Die Damen, die bei 25 Grad bereits ihre eleganten Schals enger ziehen und bei frösteligen 20 Grad die Heizung hochjagen, bis sich der Treibhauseffekt einstellt, protestieren aufgeregt. „Was hast du nur immer gegen den Sommer?“, rätselt Hanni. „Der Sommer hat was gegen mich“, kommt es von Geierschnabel, „denk nur an die Begleiterscheinungen: Schweiß. Fruchtfliegen. Männer in kurzen Hosen. Vergammelte Lebensmittel. Wassermangel …“ Keiner hat Geierschnabels Genuschel so recht verstanden. Droll springt ein. „Ein bisschen Regen wär mal nicht schlecht. Eine große Dürre reicht mir.“ Hanni, die sich angesprochen fühlt, versetzt ihm einen Fausthieb. Leise winselnd reibt er sich die Schulter.
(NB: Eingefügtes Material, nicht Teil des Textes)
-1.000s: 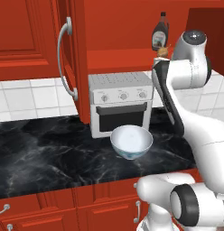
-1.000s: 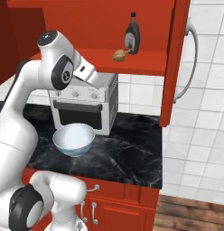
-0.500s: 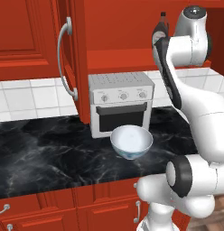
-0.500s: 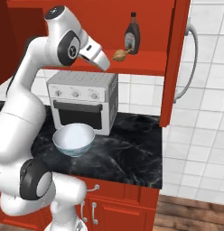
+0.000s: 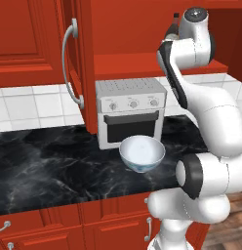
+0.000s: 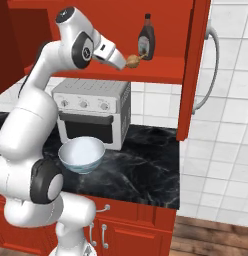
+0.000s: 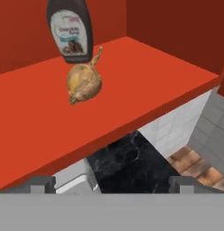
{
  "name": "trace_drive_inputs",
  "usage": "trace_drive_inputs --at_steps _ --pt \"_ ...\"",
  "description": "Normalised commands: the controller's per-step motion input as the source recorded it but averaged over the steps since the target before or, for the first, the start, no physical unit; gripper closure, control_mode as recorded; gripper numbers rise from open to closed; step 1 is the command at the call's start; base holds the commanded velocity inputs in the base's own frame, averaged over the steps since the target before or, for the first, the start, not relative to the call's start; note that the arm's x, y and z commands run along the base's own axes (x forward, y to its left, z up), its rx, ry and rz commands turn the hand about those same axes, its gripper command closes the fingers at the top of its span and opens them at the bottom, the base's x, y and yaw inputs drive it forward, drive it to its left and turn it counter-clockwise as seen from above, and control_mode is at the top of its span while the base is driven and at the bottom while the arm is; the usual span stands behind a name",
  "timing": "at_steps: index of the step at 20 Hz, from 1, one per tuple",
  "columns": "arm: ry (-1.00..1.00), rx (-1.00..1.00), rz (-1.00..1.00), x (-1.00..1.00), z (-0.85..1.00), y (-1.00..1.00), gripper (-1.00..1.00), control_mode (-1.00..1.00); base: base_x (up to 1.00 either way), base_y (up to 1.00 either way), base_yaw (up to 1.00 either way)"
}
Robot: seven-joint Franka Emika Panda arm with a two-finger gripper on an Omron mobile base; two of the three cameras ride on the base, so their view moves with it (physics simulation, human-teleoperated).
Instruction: Pick the onion from the cabinet and place it in the bowl. Then pick the bowl and place it in the sink. Then turn on the sink facuet.
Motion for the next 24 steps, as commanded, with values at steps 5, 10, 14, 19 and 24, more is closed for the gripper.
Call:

Geierschnabel schaufelt derweil wortlos seine Mahlzeit in sich hinein und wird deswegen bespöttelt. Kurz überwindet er sein Phlegma und klärt die unwissenden Verballümmel auf: „Ihr wisst doch: Essen ist der Sex des Alters. Und bei mir begann das Alter unmittelbar nach der Pubertät.“ – „Du Armer“, heuchelt Droll. „Hast die Freuden der Fleischeslust nie kennen lernen dürfen?“ – „Das würde ich so nicht sagen“, bescheidet ihn Geierschnabel und hält demonstrativ ein aufgespießtes Stück gebratene Ente in die Höhe.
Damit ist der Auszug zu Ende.